Department of Cell, Developmental and Integrative Biology, Heersink School of Medicine The University of Alabama at Birmingham, Birmingham, Alabama, United States of America.
PLoS One. 2024 Jan 2;19(1):e0296328. doi: 10.1371/journal.pone.0296328. eCollection 2024.
The SET binding protein 1 (SETBP1) gene encodes a transcription factor (TF) involved in various cellular processes. Variants in SETBP1 can result in three different diseases determined by the introduction (germline vs. somatic) and location of the variant. Germline variants cause the ultra-rare pediatric Schinzel Giedion Syndrome (SGS) and SETBP1 haploinsufficiency disorder (SETBP1-HD), characterized by severe multisystemic abnormalities with neurodegeneration or a less severe brain phenotype accompanied by hypotonia and strabismus, respectively. Somatic variants in SETBP1 are associated with hematological malignancies and cancer development in other tissues in adults. To better understand the tissue-specific mechanisms involving SETBP1, we analyzed publicly available RNA-sequencing (RNA-seq) data from the Genotype-Tissue Expression (GTEx) project. We found SETBP1 and its known target genes were widely expressed across 31 adult human tissues. K-means clustering identified three distinct expression patterns of SETBP1 targets across tissues. Functional enrichment analysis (FEA) of each cluster revealed gene sets related to transcriptional regulation, DNA binding, and mitochondrial function. TF activity analysis of SETBP1 and its target TFs revealed tissue-specific TF activity, underscoring the role of tissue context-driven regulation and suggesting its impact in SETBP1-associated disease.

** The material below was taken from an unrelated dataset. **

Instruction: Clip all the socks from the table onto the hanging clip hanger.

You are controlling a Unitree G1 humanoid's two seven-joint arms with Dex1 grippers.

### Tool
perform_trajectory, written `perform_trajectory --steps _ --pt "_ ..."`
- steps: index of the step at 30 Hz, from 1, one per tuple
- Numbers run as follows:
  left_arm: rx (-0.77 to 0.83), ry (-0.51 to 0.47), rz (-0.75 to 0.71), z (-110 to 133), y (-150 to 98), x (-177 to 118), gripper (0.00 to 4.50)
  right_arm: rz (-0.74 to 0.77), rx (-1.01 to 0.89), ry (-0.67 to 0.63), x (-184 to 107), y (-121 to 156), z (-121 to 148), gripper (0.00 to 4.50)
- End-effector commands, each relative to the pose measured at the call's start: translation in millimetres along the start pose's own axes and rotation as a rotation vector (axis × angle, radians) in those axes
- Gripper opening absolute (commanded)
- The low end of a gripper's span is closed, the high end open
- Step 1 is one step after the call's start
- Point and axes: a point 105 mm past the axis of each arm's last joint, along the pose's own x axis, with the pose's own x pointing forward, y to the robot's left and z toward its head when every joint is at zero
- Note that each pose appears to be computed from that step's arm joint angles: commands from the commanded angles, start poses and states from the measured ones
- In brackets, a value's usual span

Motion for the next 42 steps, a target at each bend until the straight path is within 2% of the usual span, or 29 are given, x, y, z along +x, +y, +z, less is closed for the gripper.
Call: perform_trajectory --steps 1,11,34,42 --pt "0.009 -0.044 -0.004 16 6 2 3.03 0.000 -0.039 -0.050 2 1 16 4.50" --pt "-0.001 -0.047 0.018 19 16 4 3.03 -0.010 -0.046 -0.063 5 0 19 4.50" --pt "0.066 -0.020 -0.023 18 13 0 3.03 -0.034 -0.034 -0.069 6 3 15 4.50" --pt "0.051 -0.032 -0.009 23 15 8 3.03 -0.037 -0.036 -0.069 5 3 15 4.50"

In addition to uncovering tissue-specific molecular signatures of SETBP1 expression and TF activity, we provide a Shiny web application to facilitate exploring TF activity across human tissues for 758 TFs. This study provides insight into the landscape of SETBP1 expression and TF activity across 31 non-diseased human tissues and reveals tissue-specific expression and activity of SETBP1 and its targets. In conjunction with the web application we constructed, our framework enables researchers to generate hypotheses related to the role tissue backgrounds play with respect to gene expression and TF activity in different disease contexts.
SET 结合蛋白 1(SETBP1)基因编码一种参与多种细胞过程的转录因子(TF)。SETBP1 中的变体可导致三种不同的疾病,这些疾病由变体的引入(种系与体细胞)和位置决定。种系变体导致超罕见的儿科 Schinzel Giedion 综合征(SGS)和 SETBP1 杂合不足障碍(SETBP1-HD),其特征为严重的多系统异常伴神经退行性变或较轻的脑表型,分别伴有肌张力减退和斜视。SETBP1 中的体细胞变体与成人血液恶性肿瘤和其他组织中的癌症发展有关。为了更好地理解涉及 SETBP1 的组织特异性机制,我们分析了 Genotype-Tissue Expression(GTEx)项目中公开可用的 RNA 测序(RNA-seq)数据。我们发现 SETBP1 及其已知靶基因在 31 种成人组织中广泛表达。K-means 聚类确定了组织中 SETBP1 靶基因的三种不同表达模式。对每个聚类的功能富集分析(FEA)揭示了与转录调控、DNA 结合和线粒体功能相关的基因集。对 SETBP1 和其靶 TF 的 TF 活性分析揭示了组织特异性的 TF 活性,强调了组织上下文驱动的调控作用,并表明其对 SETBP1 相关疾病的影响。除了揭示 SETBP1 表达和 TF 活性的组织特异性分子特征外,我们还提供了一个 Shiny 网络应用程序,以方便研究 758 个 TF 在人类组织中的 TF 活性。该研究提供了 SETBP1 在 31 种非疾病人类组织中的表达和 TF 活性全景,并揭示了 SETBP1 及其靶基因的组织特异性表达和活性。结合我们构建的网络应用程序,我们的框架使研究人员能够生成与组织背景在不同疾病背景下对基因表达和 TF 活性的作用相关的假设。